Mechanistic plausibility is supported by several converging pathways: intermittent systemic spread of bacteria and microbial products (including LPS) from periodontal pockets; oral-to-gut microbial transmission causing ecological changes in the intestinal microbiome; intestinal barrier dysfunction leading to increased portal delivery of endotoxin and metabolites; and activation of hepatic innate immunity that enhances lipotoxic stress, oxidative injury, inflammasome signaling, and stellate-cell–mediated fibrogenesis. In obesity-prone models, induced periodontitis worsens steatotic liver phenotypes and highlights manageable targets such as TLR pathways and microbiota-dependent tryptophan–AHR signaling.

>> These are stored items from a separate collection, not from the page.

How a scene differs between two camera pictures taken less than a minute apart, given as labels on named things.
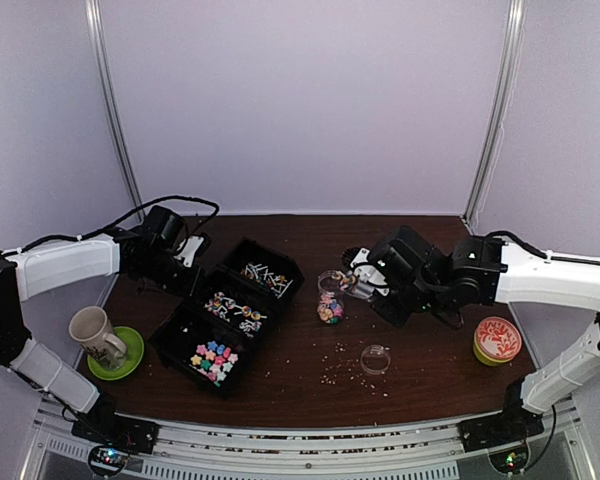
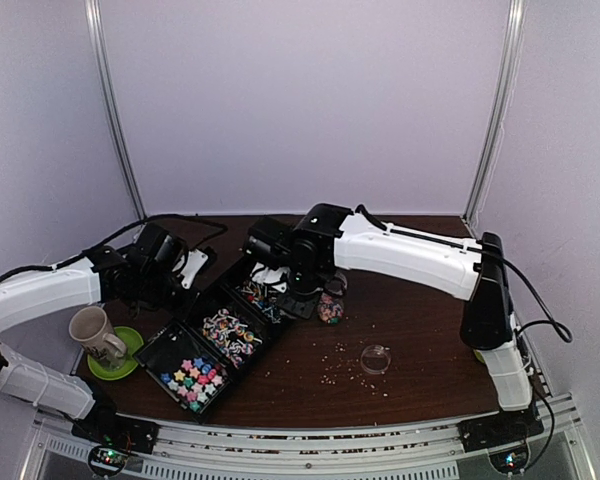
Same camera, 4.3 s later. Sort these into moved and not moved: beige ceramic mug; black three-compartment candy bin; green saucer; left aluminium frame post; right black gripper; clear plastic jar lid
Moved: right black gripper; black three-compartment candy bin
Not moved: clear plastic jar lid; left aluminium frame post; green saucer; beige ceramic mug
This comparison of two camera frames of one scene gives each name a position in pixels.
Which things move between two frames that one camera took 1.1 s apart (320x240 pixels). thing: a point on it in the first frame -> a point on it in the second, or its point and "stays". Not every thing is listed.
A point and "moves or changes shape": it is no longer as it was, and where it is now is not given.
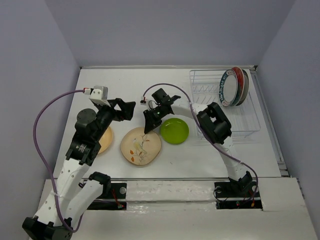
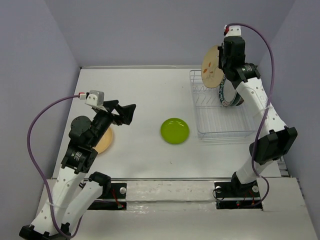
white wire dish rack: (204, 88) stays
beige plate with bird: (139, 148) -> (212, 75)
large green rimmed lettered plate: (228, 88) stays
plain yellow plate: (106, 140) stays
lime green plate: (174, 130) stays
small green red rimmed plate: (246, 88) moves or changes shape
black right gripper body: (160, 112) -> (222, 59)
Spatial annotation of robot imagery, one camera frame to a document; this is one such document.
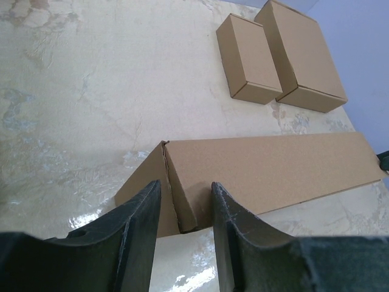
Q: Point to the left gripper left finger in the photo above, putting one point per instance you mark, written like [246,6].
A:
[112,253]

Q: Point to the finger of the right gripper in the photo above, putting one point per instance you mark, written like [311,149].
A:
[384,161]

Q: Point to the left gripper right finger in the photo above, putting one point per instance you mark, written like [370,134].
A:
[251,255]

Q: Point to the cardboard paper box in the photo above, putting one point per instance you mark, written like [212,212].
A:
[262,174]

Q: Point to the large folded cardboard box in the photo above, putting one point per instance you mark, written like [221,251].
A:
[305,68]

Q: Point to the small folded cardboard box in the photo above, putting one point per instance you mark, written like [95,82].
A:
[247,61]

Clinically, the most justified implication is integrated risk recognition rather than definitive causal claims. Dental teams can start metabolic evaluation and fibrosis risk assessment for high-risk patients, while hepatology and metabolic clinics can include brief oral screenings and periodontal referrals. Future priorities include standardizing phenotyping, conducting repeated-measure cohort studies, and running periodontal intervention trials with fibrosis-related endpoints. Using multi-omics and causal frameworks will be crucial for translating research into clinical practice.